Source code for mlens.ensemble.subsemble

"""ML-ENSEMBLE

:author: Sebastian Flennerhag
:copyright: 2017-2018
:licence: MIT

Subsemble class. Fully integrable with Scikit-learn.
"""

from __future__ import division

from .base import BaseEnsemble
from ..index import FullIndex, SubsetIndex, ClusteredSubsetIndex
from ..utils import kwarg_parser


[docs]class Subsemble(BaseEnsemble):

    r"""Subsemble class.

    Subsemble is a supervised ensemble algorithm that uses subsets of
    the full data to fit a layer, and within each subset K-fold estimation
    to map a training set :math:`(X, y)` into a prediction set :math:`(Z, y)`,
    where :math:`Z` is a matrix of prediction from each estimator on each
    subset (thus of shape ``[n_samples, (partitions * n_estimators)]``).
    :math:`Z` is constructed using K-Fold splits of each partition of `X` to
    ensure :math:`Z` reflects test errors within each partition. A final
    user-specified meta learner is fitted to the final ensemble layer's
    prediction, to learn the best combination of subset-specific estimator
    predictions. By passing a ``partition_estimator``, the partitions can be
    learnt. The algorithm in sudo code :

        #. For each layer in the ensemble, do:

            #. Specify a library of :math:`L` base learners
            #. Specify a partition strategy and partition :math:`X` into
               :math:`J` subsets.
            #. For each partition do:

                #. Fit all base learners and store them
                #. Create :math:`K` folds
                #. For each fold, do:

                   #. Fit all base learners on the training folds
                   #. Collect *all* test folds, across partitions, and predict.

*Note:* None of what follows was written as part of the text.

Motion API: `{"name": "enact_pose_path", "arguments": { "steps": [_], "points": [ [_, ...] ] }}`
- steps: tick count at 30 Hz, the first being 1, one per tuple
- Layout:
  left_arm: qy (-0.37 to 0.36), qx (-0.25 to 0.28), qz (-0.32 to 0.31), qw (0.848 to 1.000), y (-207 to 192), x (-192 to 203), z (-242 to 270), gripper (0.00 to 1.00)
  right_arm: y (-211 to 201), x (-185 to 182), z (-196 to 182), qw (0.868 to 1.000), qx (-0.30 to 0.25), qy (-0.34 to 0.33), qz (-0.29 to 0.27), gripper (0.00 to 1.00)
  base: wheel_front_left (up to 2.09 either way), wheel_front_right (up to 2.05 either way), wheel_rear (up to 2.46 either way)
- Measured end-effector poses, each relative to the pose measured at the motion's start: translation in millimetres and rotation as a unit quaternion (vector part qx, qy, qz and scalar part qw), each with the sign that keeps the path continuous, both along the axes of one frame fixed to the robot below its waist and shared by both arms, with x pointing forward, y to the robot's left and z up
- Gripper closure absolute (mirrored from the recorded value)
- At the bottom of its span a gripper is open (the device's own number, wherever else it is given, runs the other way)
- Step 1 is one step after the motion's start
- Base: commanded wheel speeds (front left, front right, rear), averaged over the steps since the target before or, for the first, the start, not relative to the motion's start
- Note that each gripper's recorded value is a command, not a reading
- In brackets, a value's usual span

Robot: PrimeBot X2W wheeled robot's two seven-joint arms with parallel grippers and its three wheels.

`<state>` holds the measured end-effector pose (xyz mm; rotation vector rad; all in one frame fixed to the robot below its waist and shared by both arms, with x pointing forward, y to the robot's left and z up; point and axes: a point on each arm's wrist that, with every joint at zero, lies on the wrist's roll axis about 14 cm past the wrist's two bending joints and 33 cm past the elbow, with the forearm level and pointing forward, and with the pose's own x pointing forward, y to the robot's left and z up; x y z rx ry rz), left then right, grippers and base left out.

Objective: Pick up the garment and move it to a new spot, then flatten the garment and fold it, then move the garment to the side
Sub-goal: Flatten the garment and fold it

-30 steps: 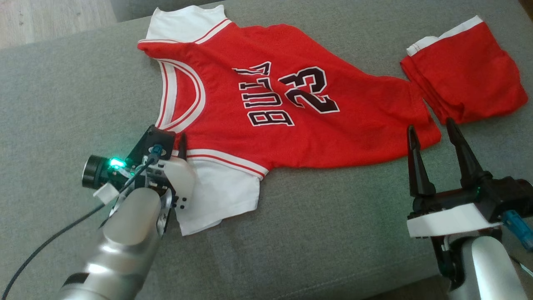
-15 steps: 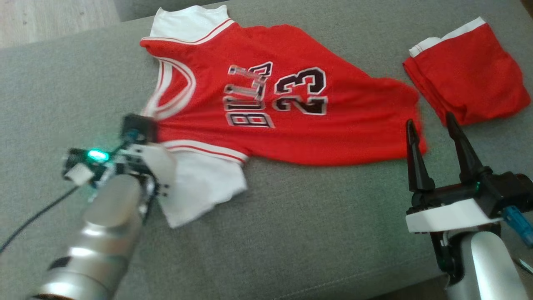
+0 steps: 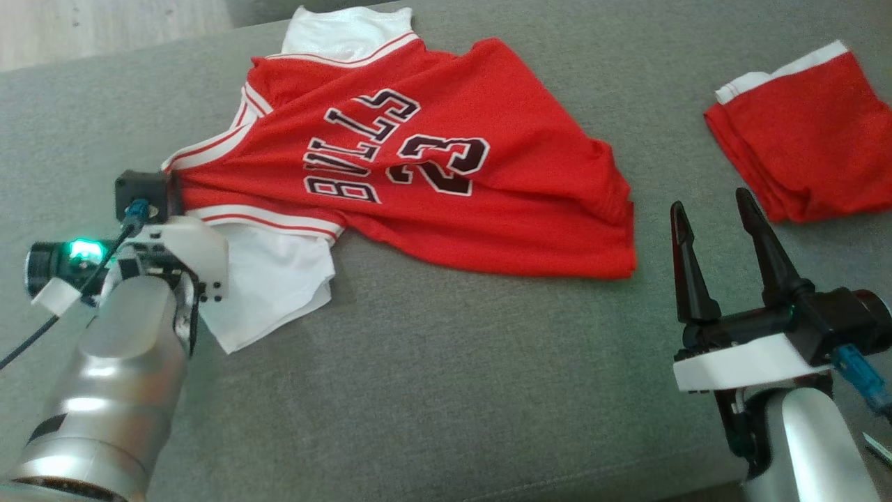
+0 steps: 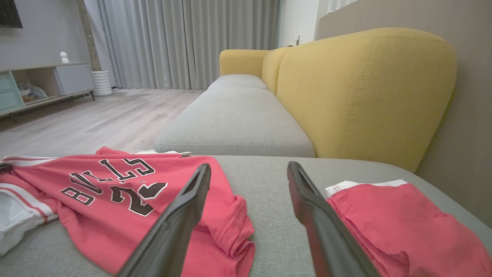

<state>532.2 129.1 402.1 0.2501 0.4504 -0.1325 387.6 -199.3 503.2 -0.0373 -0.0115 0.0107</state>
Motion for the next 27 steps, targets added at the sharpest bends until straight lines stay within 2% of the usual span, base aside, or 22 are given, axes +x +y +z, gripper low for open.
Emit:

            #. Assemble a cross-validated prediction matrix
               :math:`Z \in \mathbb{R}^{(n \times (L \times J))}`  by
               stacking predictions made in the cross-validation step.

        #. Fit the meta learner on :math:`Z` and store the learner.

    The ensemble can be used for prediction by mapping a new test set :math:`T`
    into a prediction set :math:`Z'` using the learners fitted in
    (1.3.1), and then using :math:`Z'` to generate final predictions through
    the fitted meta learner from (2).

    The Subsemble does asymptotically as well as (up to a constant) the
    Oracle selector. For the theory behind the Subsemble, see
    [#]_ and references therein.

    By partitioning the data into subset and fitting on those, a Subsemble
    can reduce training time considerably if estimators does not scale
    linearly. Moreover, Subsemble allows estimators to learn different
    patterns from each subset, and so can improve the overall performance
    by achieving a tighter fit on each subset. Since all observations in the
    training set are predicted, no information is lost between layers.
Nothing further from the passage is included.